Scan the data for lines with "finger" and report the count by itself.

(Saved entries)
------------------------

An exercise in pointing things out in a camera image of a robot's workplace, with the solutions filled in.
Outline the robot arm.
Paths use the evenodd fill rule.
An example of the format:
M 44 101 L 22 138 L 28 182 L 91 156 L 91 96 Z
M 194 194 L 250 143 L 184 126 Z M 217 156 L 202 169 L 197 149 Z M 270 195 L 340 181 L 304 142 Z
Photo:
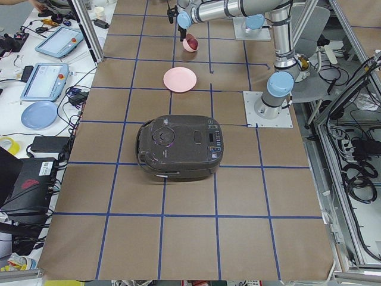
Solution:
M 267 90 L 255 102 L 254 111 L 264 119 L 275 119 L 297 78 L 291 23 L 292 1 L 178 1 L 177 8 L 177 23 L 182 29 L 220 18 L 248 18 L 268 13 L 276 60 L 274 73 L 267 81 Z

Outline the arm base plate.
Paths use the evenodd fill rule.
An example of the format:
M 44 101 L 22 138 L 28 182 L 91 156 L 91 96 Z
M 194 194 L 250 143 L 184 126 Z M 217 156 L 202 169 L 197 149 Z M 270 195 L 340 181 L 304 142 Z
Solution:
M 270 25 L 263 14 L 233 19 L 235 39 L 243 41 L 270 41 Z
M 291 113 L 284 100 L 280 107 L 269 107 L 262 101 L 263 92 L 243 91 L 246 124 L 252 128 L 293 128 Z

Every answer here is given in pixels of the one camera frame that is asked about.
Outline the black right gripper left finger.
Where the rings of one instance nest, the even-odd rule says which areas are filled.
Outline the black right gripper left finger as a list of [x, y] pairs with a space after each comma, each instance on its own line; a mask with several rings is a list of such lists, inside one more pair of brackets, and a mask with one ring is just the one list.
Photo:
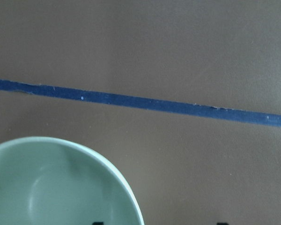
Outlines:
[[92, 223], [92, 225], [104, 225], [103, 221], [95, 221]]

------------------------

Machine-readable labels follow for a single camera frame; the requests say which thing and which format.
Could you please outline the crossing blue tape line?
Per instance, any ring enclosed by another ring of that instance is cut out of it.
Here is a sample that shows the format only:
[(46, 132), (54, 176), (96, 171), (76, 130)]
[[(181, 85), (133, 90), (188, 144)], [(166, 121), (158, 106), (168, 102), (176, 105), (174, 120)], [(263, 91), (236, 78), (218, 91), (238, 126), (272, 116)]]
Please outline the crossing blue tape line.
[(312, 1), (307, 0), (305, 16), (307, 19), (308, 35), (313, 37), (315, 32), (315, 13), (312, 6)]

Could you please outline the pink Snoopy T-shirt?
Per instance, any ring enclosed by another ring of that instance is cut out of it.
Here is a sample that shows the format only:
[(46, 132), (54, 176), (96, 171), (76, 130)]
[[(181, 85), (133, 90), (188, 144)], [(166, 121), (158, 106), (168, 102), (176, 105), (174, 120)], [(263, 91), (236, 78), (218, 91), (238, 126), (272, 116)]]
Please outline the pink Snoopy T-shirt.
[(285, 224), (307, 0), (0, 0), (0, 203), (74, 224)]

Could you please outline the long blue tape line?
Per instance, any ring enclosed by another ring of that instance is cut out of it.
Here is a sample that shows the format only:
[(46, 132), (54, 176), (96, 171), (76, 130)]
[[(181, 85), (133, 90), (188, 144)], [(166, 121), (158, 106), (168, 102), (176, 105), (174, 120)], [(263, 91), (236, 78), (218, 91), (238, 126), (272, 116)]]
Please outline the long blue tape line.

------------------------

▶ [RESULT]: 2